▸ The problem
Provide the number of lines below that include "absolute", without any other words.

▸ Data segment
· · · · · · ·
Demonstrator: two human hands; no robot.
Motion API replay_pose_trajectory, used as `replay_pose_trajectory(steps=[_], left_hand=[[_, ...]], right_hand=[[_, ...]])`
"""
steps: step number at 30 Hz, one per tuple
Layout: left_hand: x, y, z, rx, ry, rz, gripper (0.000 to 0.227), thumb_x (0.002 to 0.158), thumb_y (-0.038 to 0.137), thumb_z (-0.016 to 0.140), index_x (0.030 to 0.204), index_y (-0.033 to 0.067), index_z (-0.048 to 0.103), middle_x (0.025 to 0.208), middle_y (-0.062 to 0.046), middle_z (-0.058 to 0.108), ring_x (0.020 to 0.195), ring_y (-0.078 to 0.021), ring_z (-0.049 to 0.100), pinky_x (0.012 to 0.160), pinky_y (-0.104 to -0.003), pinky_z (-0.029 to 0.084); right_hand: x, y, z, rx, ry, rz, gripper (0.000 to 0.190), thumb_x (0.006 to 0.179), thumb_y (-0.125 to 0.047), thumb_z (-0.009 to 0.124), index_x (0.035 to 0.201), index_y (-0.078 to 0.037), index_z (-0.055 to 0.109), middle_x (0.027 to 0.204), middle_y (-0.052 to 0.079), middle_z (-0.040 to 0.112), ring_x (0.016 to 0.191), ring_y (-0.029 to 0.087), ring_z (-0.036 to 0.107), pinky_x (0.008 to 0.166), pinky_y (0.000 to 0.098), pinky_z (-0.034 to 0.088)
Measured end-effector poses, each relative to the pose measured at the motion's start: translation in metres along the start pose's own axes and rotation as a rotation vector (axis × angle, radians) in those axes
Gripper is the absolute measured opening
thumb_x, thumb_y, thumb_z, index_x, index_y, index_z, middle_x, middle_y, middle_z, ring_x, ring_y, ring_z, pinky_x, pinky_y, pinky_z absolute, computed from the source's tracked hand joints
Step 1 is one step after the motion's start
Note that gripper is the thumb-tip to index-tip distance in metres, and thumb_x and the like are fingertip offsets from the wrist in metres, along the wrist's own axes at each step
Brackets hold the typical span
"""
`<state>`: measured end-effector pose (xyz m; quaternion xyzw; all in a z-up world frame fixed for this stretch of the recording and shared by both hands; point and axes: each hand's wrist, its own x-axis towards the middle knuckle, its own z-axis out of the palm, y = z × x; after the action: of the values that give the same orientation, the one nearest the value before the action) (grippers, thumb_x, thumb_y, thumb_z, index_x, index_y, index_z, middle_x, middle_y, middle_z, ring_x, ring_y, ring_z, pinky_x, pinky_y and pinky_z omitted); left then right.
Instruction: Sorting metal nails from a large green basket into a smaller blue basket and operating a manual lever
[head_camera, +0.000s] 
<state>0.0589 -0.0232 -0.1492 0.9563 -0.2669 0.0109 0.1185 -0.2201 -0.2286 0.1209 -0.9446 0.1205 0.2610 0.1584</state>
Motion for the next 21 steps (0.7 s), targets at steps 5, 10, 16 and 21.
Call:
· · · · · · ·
▸ Task solution
2